Durante la prima settimana di viaggio, al ritorno dal safari al parco del Pandjary siamo condotti in visita all’ospedale di Tanguieta, dove veniamo accolti da un medico italiano. Gli insegnamenti che ci impartirà Fiorenzo nel corso della visita saranno per me la maggior eredità dell’intero viaggio. E’ sempre importante capire come sia la buona architettura a condizionare la riuscita del lavoro in essa contenuta, in questo caso di un ospedale. L’irraggiamento solare non deve colpire i muri esterni in modo diretto; è possibile evitare questo contatto attraverso l’uso di verande; ed è così che camminiamo all’ombra di esse per muoverci all’interno del complesso. Siamo nell’Africa povera, l’architetto non può e non deve contare su risorse che richiedano esose quantità di denaro; la ventilazione deve essere naturale e quindi le aperture orientate in maniera opposta al moto del sole. Fiorenzo ci spiega anche come ci si debba calare nella realtà in cui si opera; non è possibile realizzare bagni interni all’ospedale. Questi devono essere esterni e “semplici”, alla turca. L’utilizzo che una persona del Benin farebbe del servizio non è lo stesso di un utente occidentale; l’africano considererebbe il wc come un trono, al quale preferire il pavimento. Non ci si rende conto del potere che si ha nella decisione di certe questioni fino a che non le si tocca con mano propria. L’esperienza all’ospedale è portatrice di grande entusiasmo in me: la voglia di aiutare e di partecipare alla creazione di strutture migliori.
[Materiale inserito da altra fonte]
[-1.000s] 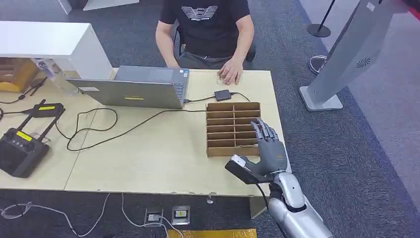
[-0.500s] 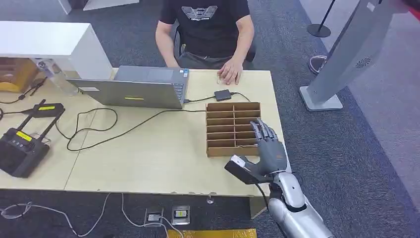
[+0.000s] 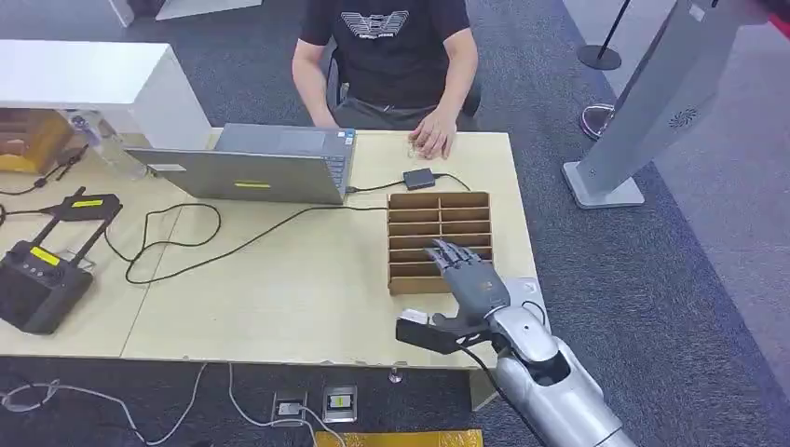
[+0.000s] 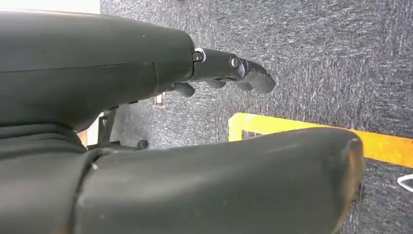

Il primitivo mi si è dunque mostrato nella sua forma più pura. Spesso a lezione in università ci scordiamo di come le grandi opere studiate, le grandi invenzioni adottate siano in realtà frutto di una prima esperienza: quella dei pochi ma indispensabili elementi strutturali e dei materiali poveri ma diffusi. L’Africa ha il suo più grande lascito in me in questo contatto con il primario, che sia imposto dalla mancanza di risorse o ricercato dalla gente del luogo.
E’ sempre possibile ricondurre un’architettura ai suoi aspetti fondamentali di struttura, materiale e funzione. Questo ci appare evidente per le case di terra del Benin, ma dovrebbe anche esserlo per le grandi opere. Allora quando mi chiederanno il motivo del mio interesse per “una qualche architettura africana (se ce n’è una)” risponderò consapevole della lezione appresa.